Native fish in Lake Biwa began to suffer when marshy areas along shorelines were destroyed by lakeshore development, according to one fisheries scientist. "It is the debt we have to pay as the result of pouring concrete into the shoreline marsh," he wrote.

Hoping to convince the Japanese Fishery Agency to accept a compromise that would protect largemouth bass in certain waters, the JSA invited officials of the American Sportfishing Association (ASA), U.S. Fish and Wildlife Service, Recreational Boating and Fishing Foundation, BASS and others to meet with Japanese government officials in February.

In three days of conferences and in private meetings with fisheries officials and members of the diet, American delegates described how black bass have become the cornerstone of the $30 billion sportfishing industry in the United States.

Matt Hogan, deputy director of the U.S. Fish and Wildlife Service, explained that sports anglers in the United States pay almost all of the $1 billion spent annually by governments to manage and improve sportfishing.

By contrast, control over inland fishing waters is handed down from generation to generation, and some commercial fishermen charge fees to anglers wanting to fish their waters. The same commercial fishermen are paid bounties to kill bass and bluegill.

BASS General Manager Dean Kessel told the conference that BASS members and other recreational anglers are powerful proponents of good water quality and fisheries conservation in the United States. He pointed out that bass are the most popular species among the nearly 30 million freshwater fishermen in America, and that bass anglers contribute more to the economy than any other angling group.

Perhaps the speaker who generated the most discussion during the conference was Jim Martin, conservation director of Pure Fishing.
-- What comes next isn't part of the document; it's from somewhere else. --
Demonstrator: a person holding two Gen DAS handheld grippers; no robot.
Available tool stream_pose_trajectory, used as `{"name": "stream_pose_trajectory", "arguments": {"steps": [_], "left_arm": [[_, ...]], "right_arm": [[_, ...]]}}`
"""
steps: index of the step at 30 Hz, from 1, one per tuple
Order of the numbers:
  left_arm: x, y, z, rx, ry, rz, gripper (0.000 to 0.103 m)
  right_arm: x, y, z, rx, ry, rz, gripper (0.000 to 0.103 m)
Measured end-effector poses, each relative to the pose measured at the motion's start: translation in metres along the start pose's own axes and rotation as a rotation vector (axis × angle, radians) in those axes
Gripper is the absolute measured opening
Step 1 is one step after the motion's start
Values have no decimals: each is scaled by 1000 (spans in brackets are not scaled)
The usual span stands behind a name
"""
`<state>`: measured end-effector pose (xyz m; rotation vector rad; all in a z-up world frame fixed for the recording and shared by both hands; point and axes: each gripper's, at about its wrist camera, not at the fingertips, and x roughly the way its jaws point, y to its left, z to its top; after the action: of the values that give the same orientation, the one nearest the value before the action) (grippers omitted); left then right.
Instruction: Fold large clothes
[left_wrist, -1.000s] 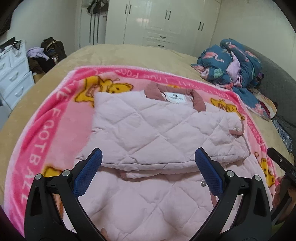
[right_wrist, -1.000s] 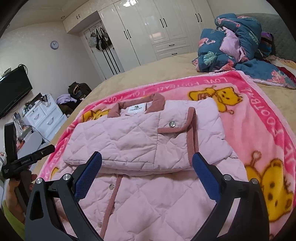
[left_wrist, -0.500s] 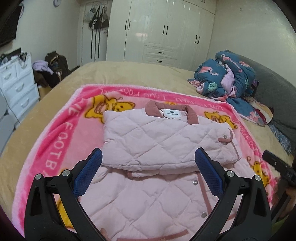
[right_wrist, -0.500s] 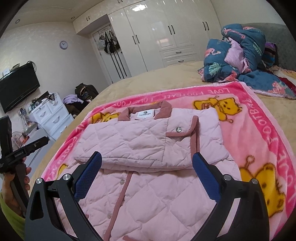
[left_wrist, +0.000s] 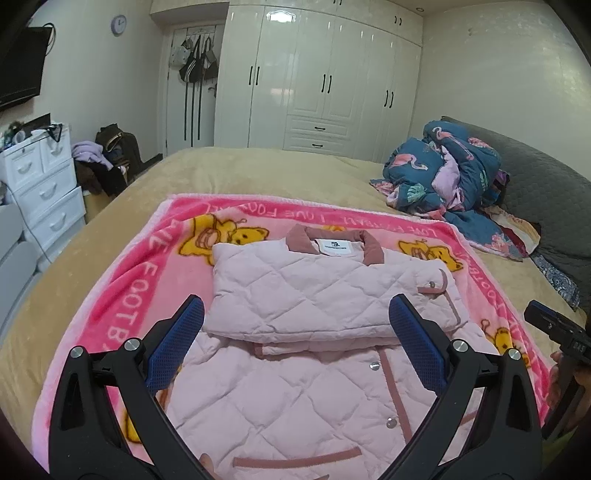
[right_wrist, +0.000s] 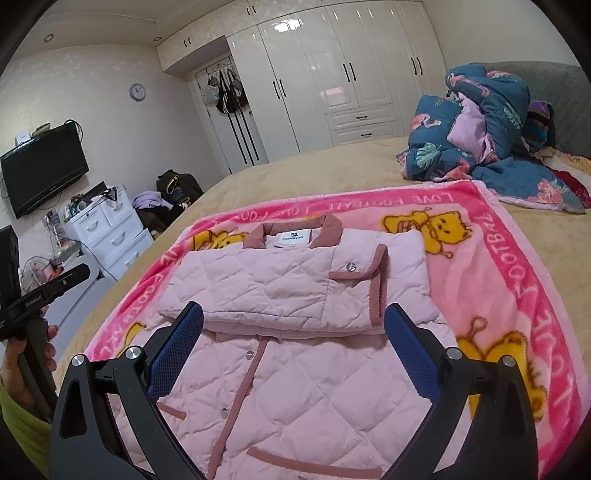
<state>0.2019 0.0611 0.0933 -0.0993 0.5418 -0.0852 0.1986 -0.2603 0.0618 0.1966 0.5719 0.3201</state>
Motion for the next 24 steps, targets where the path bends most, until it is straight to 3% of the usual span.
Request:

Martin, the former fisheries chief of Oregon, warned that bass and bluegill (another introduced species) could not be completely removed from Japanese waters. "It is technically impossible to eliminate all the bass and sunfish from a lake, even with poisons such as rotenone," Martin said.

To save bass fishing, the JSA proposes the establishment of zones where bass are legal and are managed for productive fishing.

Yoshiyuki Matsui, vice president of JSA and chairman of Daiwa, pointed out that the economic impact of bass angling on just one popular fishery, Lake Kawaguchi, is 3.9 billion yen (about $33 million).

"We strongly believe that those in local communities have to stop expecting governmental subsidies to get rid of bass," he said. "It is more practical and constructive to create new business opportunities by coexisting with amateur bass anglers."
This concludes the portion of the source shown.